In the summer of 1975, Planning Minister Umar Muhayshi, Bashir al-Saghir Hawady, and Awad Ali Hamza, who were all part of the 12-member RCC, led a coup against Gaddafi. The coup failed; Muhayshi fled to Tunisia and another RCC member suspected of disloyalty, Abdul-Munim al-Huni, fled to Egypt. Hawady and Hamza were arrested. The RCC was ultimately reduced to only five members: Gaddafi, Abdessalam Jalloud, Abu-Bakr Yunis Jabr, Mustafa Kharubi, and Hameidi. All five were from poor or lower-middle-class background.

Hameidi served as interior minister, chief of military intelligence, and head of the military courts in the Gaddafi government. He was also a member of General Provisional Committee for Defense.

=== Libyan Civil War ===
When the First Libyan Civil War broke out in February 2011, Hameidi did not hold any official political or executive office as he was retired. He did, however, continue to enjoy a close personal relationship with Gaddafi due to his daughter's marriage to Gaddafi's son Saadi. Hameidi reportedly received a field command in Zawiya during the civil war.

Due to his perceived closeness with the Gaddafi family and his refusal to defect, Hameidi and his family became a target for NATO during its military intervention in Libya. His home, located near Surman, was bombed by NATO on 19 June 2011, which resulted in the death of his daughter-in-law and three grandchildren. A total of 15 family members, including three children, were killed by NATO's bombs. NATO claimed his home was being used as a "command center" by Gaddafi and thus a legitimate target. Hameidi's son Khaled claimed NATO had tried to assassinate Khweldi Hameidi in order to demoralize the Gaddafi regime.

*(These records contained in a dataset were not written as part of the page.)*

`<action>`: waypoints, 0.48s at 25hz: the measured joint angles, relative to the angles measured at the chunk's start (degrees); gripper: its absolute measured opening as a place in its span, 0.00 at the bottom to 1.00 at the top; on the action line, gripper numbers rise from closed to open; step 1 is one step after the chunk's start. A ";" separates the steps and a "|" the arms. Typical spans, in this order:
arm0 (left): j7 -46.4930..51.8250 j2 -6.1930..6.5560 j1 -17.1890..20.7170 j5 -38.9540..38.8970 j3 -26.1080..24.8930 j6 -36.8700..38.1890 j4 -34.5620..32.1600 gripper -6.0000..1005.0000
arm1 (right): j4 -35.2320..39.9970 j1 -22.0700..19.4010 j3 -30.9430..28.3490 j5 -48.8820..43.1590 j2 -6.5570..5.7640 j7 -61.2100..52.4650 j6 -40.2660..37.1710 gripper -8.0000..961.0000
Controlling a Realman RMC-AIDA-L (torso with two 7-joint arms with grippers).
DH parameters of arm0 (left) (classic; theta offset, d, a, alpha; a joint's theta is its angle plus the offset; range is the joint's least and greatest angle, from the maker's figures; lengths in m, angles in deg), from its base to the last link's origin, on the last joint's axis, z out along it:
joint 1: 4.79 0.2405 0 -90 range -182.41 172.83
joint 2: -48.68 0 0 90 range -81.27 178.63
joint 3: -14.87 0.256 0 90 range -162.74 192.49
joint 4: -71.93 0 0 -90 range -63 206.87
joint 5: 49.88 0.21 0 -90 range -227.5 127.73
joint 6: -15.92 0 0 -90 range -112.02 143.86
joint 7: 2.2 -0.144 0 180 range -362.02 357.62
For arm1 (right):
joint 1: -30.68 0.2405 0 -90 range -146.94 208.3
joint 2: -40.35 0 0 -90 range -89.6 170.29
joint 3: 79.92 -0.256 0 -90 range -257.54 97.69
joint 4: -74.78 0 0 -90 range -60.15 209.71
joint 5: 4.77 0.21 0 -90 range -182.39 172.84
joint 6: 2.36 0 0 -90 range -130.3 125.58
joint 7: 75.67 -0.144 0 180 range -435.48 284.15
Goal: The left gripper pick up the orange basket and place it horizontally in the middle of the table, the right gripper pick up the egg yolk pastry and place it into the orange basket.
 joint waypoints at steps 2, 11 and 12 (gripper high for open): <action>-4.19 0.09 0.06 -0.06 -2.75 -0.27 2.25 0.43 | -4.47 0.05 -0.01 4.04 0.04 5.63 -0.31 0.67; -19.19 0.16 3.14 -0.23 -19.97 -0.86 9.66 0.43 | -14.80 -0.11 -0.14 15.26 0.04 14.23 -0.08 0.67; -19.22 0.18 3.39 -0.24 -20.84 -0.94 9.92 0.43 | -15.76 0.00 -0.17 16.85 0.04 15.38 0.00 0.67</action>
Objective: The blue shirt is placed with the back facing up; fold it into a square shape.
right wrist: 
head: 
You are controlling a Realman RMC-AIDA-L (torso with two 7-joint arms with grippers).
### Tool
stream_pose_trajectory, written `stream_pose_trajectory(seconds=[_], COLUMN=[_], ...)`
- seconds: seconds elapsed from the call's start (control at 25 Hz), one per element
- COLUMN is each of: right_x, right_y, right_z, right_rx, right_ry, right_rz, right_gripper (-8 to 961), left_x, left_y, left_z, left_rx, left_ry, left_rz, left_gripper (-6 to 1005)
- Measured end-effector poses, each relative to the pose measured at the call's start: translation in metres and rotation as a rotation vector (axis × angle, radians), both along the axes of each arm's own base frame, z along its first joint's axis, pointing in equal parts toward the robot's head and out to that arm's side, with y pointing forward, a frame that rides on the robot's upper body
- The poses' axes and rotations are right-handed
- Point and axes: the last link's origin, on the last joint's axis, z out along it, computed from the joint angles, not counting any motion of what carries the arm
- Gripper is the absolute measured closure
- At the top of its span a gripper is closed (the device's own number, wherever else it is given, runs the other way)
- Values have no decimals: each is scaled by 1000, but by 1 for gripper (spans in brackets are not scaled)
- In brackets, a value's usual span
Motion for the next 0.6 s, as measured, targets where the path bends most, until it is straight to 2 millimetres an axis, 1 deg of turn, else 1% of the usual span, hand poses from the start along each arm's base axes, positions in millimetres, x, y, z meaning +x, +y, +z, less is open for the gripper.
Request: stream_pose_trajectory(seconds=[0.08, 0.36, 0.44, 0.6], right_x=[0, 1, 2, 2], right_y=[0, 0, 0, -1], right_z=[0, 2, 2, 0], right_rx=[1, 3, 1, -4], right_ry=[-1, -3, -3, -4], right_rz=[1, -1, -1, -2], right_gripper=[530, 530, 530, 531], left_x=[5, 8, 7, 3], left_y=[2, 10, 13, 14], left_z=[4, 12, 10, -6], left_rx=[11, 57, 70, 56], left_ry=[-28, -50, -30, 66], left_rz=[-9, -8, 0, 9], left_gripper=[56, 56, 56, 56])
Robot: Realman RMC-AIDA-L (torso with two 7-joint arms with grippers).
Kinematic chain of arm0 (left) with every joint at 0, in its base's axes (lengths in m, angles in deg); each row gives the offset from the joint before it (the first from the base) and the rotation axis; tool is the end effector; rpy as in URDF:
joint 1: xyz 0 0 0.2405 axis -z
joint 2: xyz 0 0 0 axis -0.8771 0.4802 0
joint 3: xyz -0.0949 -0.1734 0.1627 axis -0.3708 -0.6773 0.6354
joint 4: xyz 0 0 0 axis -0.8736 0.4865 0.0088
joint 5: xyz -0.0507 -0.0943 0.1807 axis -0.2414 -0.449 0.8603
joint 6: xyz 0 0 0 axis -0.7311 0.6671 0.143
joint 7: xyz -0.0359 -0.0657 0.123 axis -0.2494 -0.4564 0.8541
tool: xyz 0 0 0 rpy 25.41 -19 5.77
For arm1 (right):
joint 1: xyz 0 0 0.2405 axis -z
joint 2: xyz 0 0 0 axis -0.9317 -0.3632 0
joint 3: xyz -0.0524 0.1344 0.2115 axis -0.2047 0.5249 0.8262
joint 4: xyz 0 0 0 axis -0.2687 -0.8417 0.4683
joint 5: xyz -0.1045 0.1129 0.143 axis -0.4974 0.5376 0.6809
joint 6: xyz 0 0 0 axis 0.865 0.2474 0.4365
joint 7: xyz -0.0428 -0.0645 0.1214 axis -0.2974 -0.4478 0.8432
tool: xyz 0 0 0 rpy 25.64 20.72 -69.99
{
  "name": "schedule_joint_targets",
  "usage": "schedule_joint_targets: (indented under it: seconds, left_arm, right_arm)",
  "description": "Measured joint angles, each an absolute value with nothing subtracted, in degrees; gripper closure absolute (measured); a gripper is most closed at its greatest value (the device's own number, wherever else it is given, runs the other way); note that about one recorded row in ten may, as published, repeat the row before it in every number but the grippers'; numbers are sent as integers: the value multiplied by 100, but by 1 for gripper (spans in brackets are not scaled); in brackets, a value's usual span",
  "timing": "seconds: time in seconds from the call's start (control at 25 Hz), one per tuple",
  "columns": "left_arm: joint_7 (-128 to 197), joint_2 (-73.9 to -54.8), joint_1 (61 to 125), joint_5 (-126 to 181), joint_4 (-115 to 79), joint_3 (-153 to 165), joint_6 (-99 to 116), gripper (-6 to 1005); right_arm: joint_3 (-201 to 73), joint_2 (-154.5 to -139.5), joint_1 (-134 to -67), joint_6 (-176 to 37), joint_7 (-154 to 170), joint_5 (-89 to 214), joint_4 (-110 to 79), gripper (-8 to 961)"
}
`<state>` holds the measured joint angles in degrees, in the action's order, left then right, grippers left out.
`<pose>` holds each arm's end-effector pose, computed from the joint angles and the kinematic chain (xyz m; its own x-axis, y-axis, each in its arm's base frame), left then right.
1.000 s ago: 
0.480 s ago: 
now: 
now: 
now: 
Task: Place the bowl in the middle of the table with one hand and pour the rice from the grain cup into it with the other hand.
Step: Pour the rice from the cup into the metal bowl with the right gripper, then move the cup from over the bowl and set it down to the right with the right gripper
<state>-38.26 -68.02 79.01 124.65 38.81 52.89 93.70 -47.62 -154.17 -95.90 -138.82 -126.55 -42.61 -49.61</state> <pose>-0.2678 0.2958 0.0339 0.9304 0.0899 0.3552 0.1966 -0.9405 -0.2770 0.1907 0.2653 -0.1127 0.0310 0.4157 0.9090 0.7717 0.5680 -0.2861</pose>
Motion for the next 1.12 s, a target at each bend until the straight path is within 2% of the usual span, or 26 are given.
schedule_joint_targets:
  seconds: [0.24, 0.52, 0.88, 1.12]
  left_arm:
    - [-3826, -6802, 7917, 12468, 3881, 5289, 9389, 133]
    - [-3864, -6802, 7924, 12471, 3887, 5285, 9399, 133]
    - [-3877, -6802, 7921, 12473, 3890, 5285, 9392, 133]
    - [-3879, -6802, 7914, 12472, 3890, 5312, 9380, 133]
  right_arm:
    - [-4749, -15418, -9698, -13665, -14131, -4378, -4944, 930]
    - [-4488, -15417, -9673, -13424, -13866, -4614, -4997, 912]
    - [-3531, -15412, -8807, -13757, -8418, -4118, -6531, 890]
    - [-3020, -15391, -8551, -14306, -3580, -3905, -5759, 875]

After the Battle of Tripoli, Hameidi fled to Tunisia, where he suffered a heart attack and was hospitalized in Tunis. Tunisia accused him of entering the country illegally.

=== Exile ===
Hameidi never stood trial in Tunisia and was not deported to Libya. He reportedly spent time in Morocco before settling in Egypt. In February 2012, the Libyan Popular National Movement was founded by Gaddafi loyalists in exile and Hameidi served as its first Secretary General. The party was banned from participating in the 2012 Libyan parliamentary election. Hameidi suffered another heart attack and died in Cairo on 27 July 2015. He was 72.